Das publizistische Augenmerk richtet sich aber derzeit im Zuge einer Aufklärung dieser Brände weniger auf Geschichte und Funktion der beiden angezündeten Kirchen, als vielmehr auf ein viral verbreitetes Foto aus einer der brennenden Kirchen, auf dem eine vermummte Frau mit Gasmaske zu sehen ist, die in Siegerpose vor dem Hintergrund der lodernden Kanzel beide Arme hochhält. Verbreitung fand das Foto über einen linksradikal-feministisch wirkenden Twitter-Account namens »ppeppadelkaos«, der aber kaum weitere Posts aufweist.

In Chile wird bereits über die Echtheit des Bildes gestritten. Dass im direkten Umfeld einer der brennenden Kirchen unter anderem ein Mitglied der Marine unter dem Verdacht der Brandstiftung, vermummt und mit einer Steinschleuder bewaffnet, festgenommen wurde, nährt bei einigen den Verdacht, es könne sich hier um einen Versuch der Regierung handeln, einen Keil zwischen die Protestierenden zu treiben. Denn natürlich führte der Brand der Kirchen zu zahlreichen Distanzierungen, egal ob es der Vorsitzende der chilenischen KP war oder verschiedene Vertreter aus dem gemäßigten Lager. Linksradikale Feministinnen, die das Protestgeschehen in Chile im vergangenen Jahr entscheidend mitbestimmten und mit ihrer weltweit viral verbreiteten Tanzperformance »El violador eres tu« viel Aufmerksamkeit und Zustimmung erhalten haben, werden so zum Feindbild stilisiert, unter anderem auch in dem erwähnten Twitter-Post von Jair Bolsonaro. Bei allem Streit um die Deutungshoheit von Bildern und möglichen Bezügen oder Motiven lässt sich immer noch nicht abschließend sagen, wer die Kirchen in Brand gesetzt hat.
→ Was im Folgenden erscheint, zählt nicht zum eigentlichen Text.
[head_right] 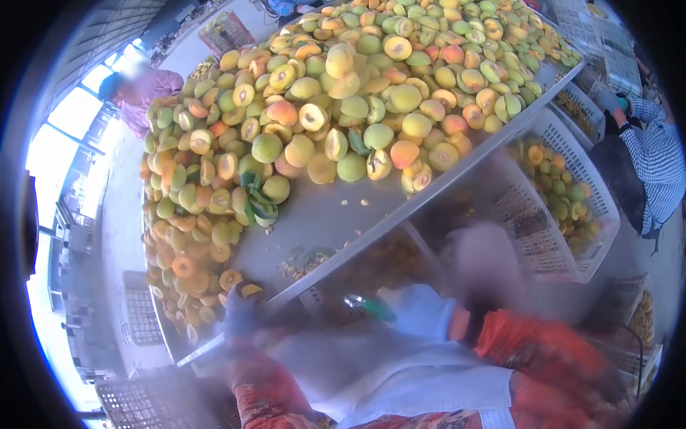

Aber daneben gibt es auch einige Kommentatoren, die die Gewalt des Staates gegenüber seinen Bürgern in den Vordergrund stellen. Denn zu den gewalttätigen Übergriffen der Polizei im Zuge der Protestbewegung, die auch von Amnesty International und dem UN-Hochkommissariat für Menschenrechte kritisiert wurden, hatte die chilenische Kirche bisher wenig oder kaum etwas zu sagen. So fokussierten die Medien in ihrer Berichterstattung über die in weiten Teilen auch friedlichen Proteste zum Jahrestag des Estallido social auf die angezündeten und geplünderten Kirchen im Stadtzentrum. Eine Woche vor der Abstimmung über das Referendum - bei dem sich Ende Oktober letztlich eine deutliche Mehrheit von fast 80 Prozent der Teilnehmer für die Ausarbeitung einer neuen Verfassung und damit verbundene gesellschaftliche Reformen in Chile aussprach - konnte die Opposition als gewalttätig diffamiert und verurteilt werden. Dabei ging in der medialen Berichterstattung fast unter, dass an jenem Tag im Armenviertel Victoria in Santiago de Chile am Abend der 25-jährige Anibal Villarroel durch Polizeikugeln tödlich getroffen wurde. Angeblich hatte er an den militanten Protesten, gegen die die Polizei dort vorging, nicht einmal teilgenommen.

Wie immer auch die brennenden Kirchen politisch instrumentalisiert und genutzt werden, kann es strategisch unklug und wenig substanziell sein, die Kirche an sich zum Feind zu erklären. Es gilt schon, genauer hinzusehen und die jeweiligen Gebäude in ihrer ganzen Bedeutung zu lesen, anstatt reflexartig in eine fast schon metaphysische Schockstarre angesichts brennender Kirchen zu verfallen.